*EXERCISE*
Using the records below, give again exactly the lines from the line that contains "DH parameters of" through the line that contains "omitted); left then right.", both ends included, and only those.

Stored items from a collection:
Content starts

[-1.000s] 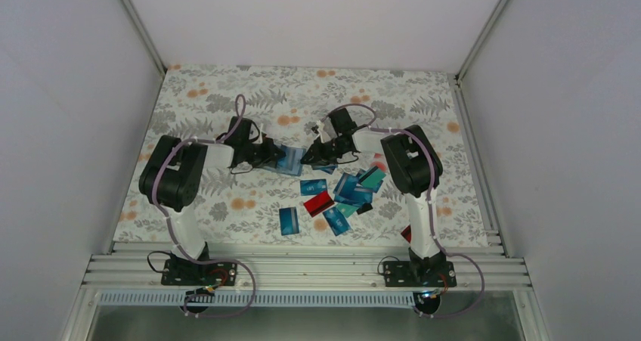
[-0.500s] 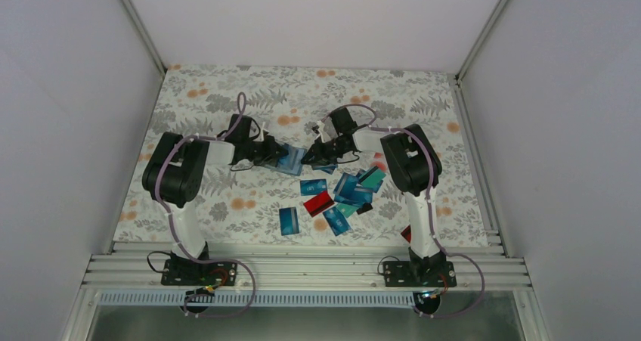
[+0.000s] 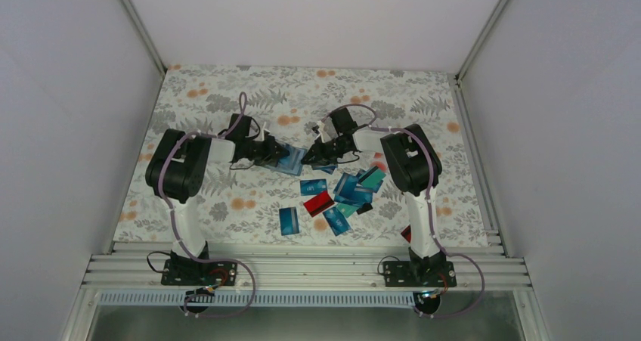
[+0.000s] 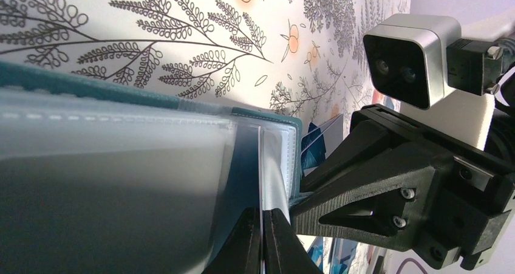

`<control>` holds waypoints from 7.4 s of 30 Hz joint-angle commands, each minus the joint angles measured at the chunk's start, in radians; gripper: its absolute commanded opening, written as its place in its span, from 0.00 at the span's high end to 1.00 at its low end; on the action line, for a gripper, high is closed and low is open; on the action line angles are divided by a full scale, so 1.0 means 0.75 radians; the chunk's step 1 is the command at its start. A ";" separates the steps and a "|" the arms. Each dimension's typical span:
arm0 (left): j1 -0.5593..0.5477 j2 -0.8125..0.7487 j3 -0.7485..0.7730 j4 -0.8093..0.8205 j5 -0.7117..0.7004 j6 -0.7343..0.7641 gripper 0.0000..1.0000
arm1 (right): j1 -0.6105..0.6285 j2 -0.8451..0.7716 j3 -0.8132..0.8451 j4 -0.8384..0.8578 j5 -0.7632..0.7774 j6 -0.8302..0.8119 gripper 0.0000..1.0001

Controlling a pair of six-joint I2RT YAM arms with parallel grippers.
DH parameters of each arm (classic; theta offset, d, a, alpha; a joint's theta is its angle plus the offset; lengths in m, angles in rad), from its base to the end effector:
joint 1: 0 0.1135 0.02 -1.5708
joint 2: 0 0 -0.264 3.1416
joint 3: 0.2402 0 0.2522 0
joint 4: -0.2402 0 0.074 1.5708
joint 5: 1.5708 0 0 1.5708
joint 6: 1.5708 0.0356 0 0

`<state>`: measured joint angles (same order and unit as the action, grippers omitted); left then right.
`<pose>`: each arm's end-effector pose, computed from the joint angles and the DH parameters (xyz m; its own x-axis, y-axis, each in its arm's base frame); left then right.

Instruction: Put the credit cards into the card holder

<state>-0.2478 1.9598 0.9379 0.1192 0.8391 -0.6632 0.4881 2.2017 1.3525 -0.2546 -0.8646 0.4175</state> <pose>0.3422 -0.1139 0.1033 -0.9757 -0.1774 -0.1286 0.0128 0.5399 -0.8417 0.3638 0.2238 0.0957 -0.9670 -0.2155 -0.1361 -0.2349 0.5469 0.8036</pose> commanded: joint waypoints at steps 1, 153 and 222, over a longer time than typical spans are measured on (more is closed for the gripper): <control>-0.074 0.075 -0.007 -0.073 0.157 0.015 0.97 | 0.036 0.104 -0.007 -0.017 0.128 -0.014 0.96; -0.704 0.042 0.519 -1.155 -1.830 0.246 0.21 | 0.035 0.032 -0.079 -0.006 0.062 -0.041 0.96; -0.409 -0.287 0.183 -0.890 -1.663 0.282 0.64 | 0.035 0.054 -0.035 -0.086 0.124 -0.039 0.96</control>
<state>-0.5770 1.7966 1.1019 -0.6090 -0.4839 -0.4782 0.5041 2.2017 1.3338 -0.2146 -0.8818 0.3985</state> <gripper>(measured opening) 0.357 0.047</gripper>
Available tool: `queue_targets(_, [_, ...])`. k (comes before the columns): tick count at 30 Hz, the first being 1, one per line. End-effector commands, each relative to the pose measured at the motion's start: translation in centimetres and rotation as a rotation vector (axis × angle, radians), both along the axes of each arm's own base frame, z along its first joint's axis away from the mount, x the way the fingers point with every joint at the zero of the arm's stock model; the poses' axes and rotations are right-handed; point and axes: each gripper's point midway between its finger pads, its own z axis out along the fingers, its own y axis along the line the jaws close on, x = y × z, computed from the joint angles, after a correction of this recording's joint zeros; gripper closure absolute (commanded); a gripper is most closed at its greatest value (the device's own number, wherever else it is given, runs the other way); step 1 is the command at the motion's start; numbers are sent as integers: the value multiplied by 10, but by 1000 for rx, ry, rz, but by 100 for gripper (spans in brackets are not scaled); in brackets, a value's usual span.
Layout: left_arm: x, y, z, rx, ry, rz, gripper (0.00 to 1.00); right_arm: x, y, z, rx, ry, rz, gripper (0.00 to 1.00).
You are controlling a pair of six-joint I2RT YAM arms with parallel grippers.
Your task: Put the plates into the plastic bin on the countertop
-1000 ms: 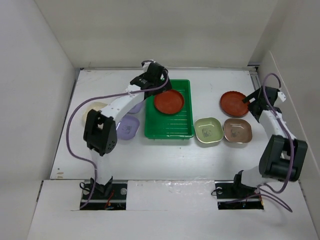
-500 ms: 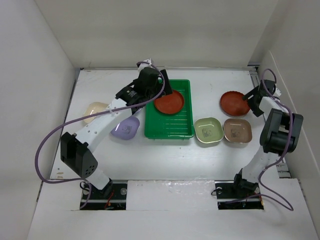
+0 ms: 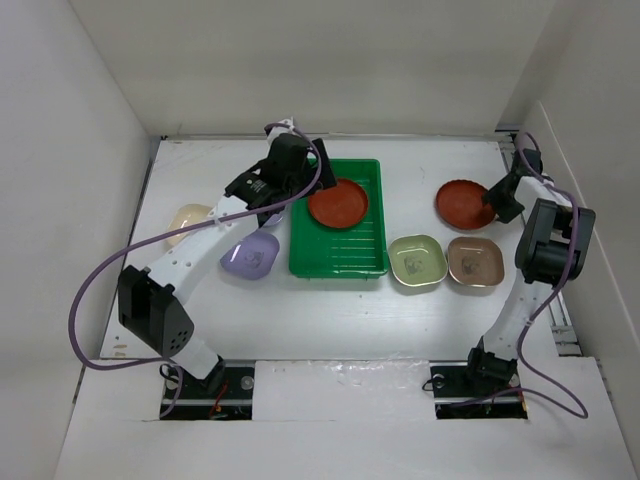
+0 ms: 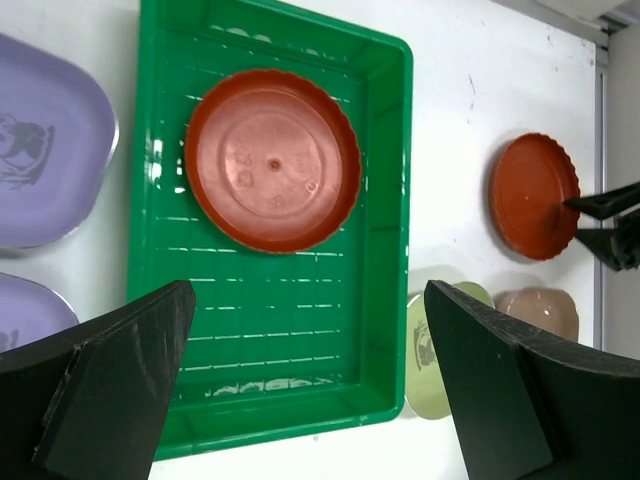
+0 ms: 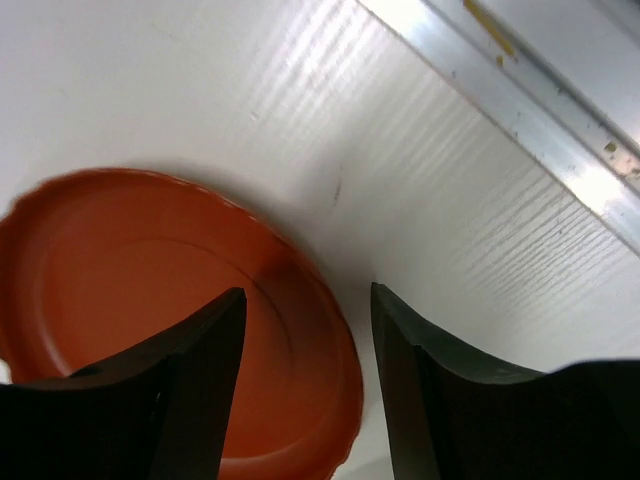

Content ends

*WRITTEN REPLY*
DH parameters of each arm (classic; theta offset, d, a, alpha; a joint's theta is its angle plus the offset; lengths in m, angles in rad), from its base to the end effector:
joint 1: 0 0.1135 0.02 -1.5708
joint 2: 0 0 -0.264 3.1416
joint 3: 0.2402 0 0.2522 0
joint 4: -0.2402 0 0.074 1.5708
joint 5: 1.5708 0 0 1.5708
joint 6: 1.5708 0.0356 0 0

`<state>`: measured joint angles (same order and unit as the action, grippers omitted); left then right.

Output for the exercise is now complete.